Files
Abstract
Facilitating the assembly of services to form composite services is an important functionality in Service-oriented architecture (SOA). In this dissertation, we focus on the problem of automatically assembling WSs to form compositions that optimize given user preferences. This problem is often referred to as the automated Web service composition problem. Prevalent approaches for automatically composing WSs predominantly utilize planning techniques to achieve the composition. However, classical artificial intelligence (AI) planning based approaches are facing the following issues: (1) They are incapable of capturing the uncertainties of Web service behaviors, (2) It is hard for them to provide process optimization during planning, and (3) Many of them are unable to scale efficiently to large processes. To address these issues, we present a hierarchical decision-theoretic planning framework for composing Web services, called Haley.
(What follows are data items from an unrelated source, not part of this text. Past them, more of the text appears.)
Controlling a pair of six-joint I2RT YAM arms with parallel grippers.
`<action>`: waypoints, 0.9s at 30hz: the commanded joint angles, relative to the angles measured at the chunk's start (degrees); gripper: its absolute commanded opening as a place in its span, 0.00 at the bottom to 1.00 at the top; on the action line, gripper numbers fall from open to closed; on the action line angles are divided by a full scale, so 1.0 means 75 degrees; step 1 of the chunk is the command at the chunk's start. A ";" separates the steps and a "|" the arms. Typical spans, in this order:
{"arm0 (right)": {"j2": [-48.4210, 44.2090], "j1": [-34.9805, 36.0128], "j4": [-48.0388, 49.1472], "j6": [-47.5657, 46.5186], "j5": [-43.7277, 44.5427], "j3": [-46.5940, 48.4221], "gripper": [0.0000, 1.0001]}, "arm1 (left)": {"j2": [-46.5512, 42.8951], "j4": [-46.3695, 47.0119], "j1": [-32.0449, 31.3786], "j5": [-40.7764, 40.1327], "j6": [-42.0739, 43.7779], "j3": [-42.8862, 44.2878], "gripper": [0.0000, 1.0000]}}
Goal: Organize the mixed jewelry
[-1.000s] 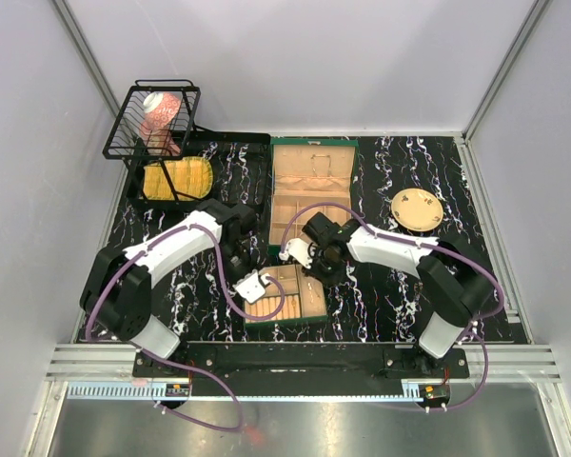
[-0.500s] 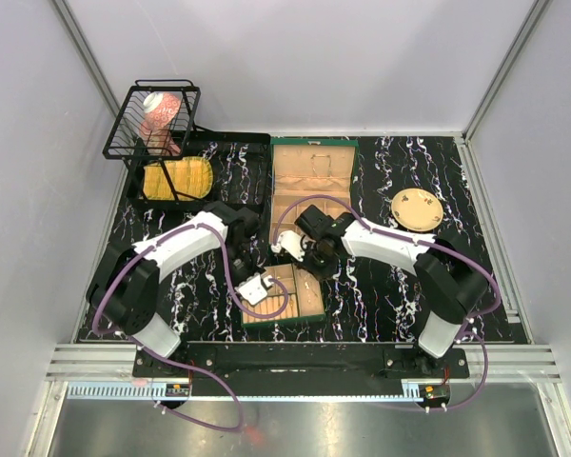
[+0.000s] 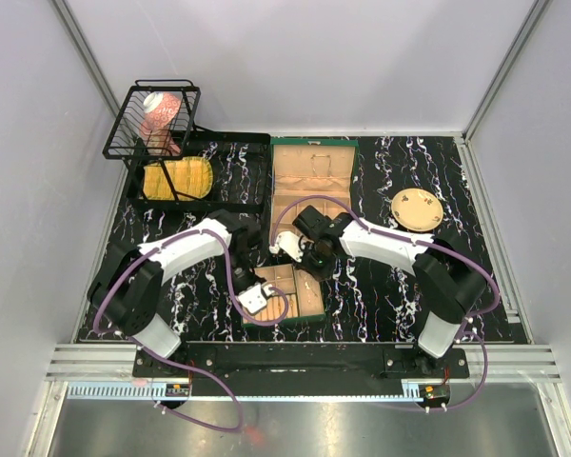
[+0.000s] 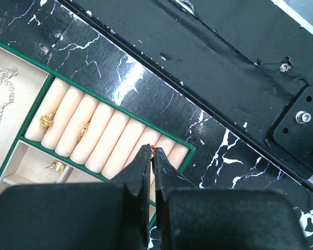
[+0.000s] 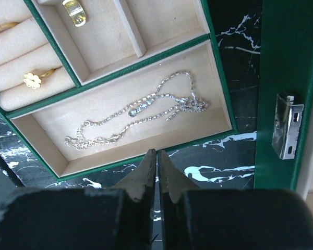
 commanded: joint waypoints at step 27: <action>-0.1023 -0.0533 -0.0601 0.0050 0.0272 -0.0286 0.15 | 0.1222 0.0484 -0.0309 0.0554 0.5659 0.0711 0.00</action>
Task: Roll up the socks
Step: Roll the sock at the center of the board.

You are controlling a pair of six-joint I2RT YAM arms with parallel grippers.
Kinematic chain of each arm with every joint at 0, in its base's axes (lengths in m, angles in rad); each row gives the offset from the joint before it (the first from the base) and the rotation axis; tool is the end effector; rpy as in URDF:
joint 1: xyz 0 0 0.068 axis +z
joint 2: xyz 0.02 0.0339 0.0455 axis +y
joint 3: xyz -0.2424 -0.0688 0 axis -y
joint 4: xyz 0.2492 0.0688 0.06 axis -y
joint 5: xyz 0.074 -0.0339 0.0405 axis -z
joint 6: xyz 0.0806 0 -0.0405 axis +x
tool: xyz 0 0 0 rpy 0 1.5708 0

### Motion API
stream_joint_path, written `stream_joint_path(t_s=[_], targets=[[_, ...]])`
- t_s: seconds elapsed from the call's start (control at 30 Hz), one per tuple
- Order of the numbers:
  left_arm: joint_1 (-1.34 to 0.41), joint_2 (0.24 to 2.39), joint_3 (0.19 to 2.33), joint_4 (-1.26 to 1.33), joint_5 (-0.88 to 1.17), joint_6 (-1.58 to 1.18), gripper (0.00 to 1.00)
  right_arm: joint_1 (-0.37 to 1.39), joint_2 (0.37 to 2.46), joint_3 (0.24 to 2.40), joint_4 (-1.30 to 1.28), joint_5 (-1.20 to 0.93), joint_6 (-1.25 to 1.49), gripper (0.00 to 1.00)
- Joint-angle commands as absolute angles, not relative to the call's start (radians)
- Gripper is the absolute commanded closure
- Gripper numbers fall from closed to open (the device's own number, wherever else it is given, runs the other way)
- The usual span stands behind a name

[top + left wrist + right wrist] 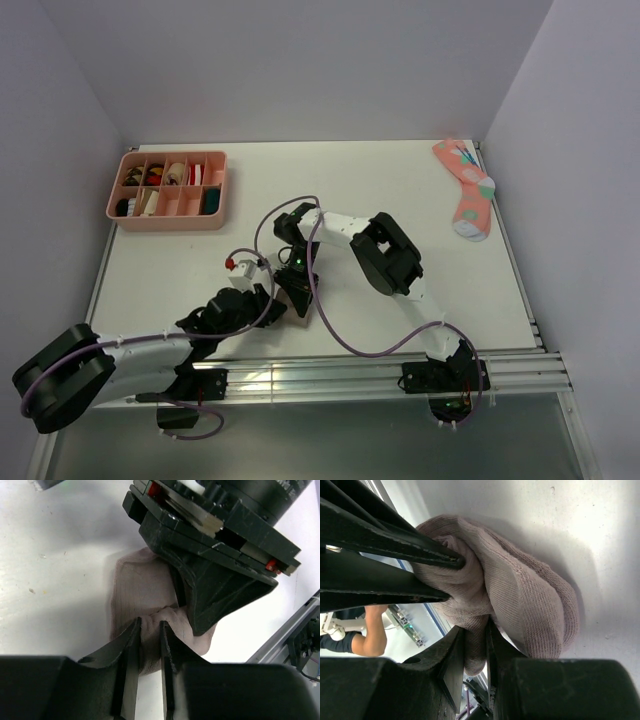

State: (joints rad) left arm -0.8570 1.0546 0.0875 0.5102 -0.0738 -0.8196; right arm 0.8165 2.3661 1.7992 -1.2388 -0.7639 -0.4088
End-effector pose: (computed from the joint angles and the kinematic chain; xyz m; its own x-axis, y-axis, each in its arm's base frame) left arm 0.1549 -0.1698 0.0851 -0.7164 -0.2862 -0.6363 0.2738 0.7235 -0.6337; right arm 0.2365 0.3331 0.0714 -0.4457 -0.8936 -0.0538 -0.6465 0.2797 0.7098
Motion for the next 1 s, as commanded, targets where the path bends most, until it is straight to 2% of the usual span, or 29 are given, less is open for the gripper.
stream_joint_path(t_s=[0.0,0.07,0.23,0.7,0.97], targets=[[-0.867,1.103,0.124,0.486,-0.037,-0.802,0.92,0.818,2.416,1.760,-0.991,-0.537,-0.456,0.78],[-0.868,1.127,0.135,0.468,-0.044,-0.811,1.00,0.812,2.389,1.732,-0.957,-0.535,-0.443,0.73],[-0.867,1.150,0.143,0.402,-0.090,-0.857,1.00,0.792,2.313,1.674,-0.896,-0.557,-0.422,0.62],[-0.867,1.235,0.239,0.235,-0.098,-0.954,1.00,0.651,1.921,1.378,-0.629,-0.660,-0.341,0.53],[-0.862,1.262,0.281,0.144,-0.087,-1.002,1.00,0.606,1.663,1.197,-0.500,-0.669,-0.422,0.52]])
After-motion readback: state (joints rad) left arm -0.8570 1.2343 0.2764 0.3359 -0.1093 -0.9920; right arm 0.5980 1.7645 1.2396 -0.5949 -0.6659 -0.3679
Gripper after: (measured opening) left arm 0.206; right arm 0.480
Compared to classical AI planners, the decision-theoretic planning has the ability to capture the uncertainty inherent in WSs and provide a cost based process optimization. Haley uses symbolic planning techniques that operate directly on first order logic based representations of the state space to obtain the compositions. As a result, it supports an automated elicitation of the corresponding planning domain from WS descriptions and produces a compact domain representation in comparison to classical AI planners. Additionally, it tackles the scalability issue by exploiting the hierarchy found in processes. Our experiments demonstrate that Haley evaluates favorably in comparison to other WS composition approaches. We implement Haley and provide a comprehensive tool suite. The suite accepts WSs described using standard languages such as SAWSDL. It provides process designers with an intuitive interface to specify process requirements, goals and a hierarchical decomposition, and automatically generates BPEL processes, while hiding the complexity of the planning and BPEL from users.Another emerging research topic is automated REpresentational State Transfer (REST)ful WS composition. While automating WSDL/SOAP WS composition has been extensively studied, automated RESTful WS composition is less explored in the research community. As an early effort addressing this problem, this dissertation discusses the challenges of composing RESTful WSs and proposes a formal model for describing and automatically composing RESTful WSs.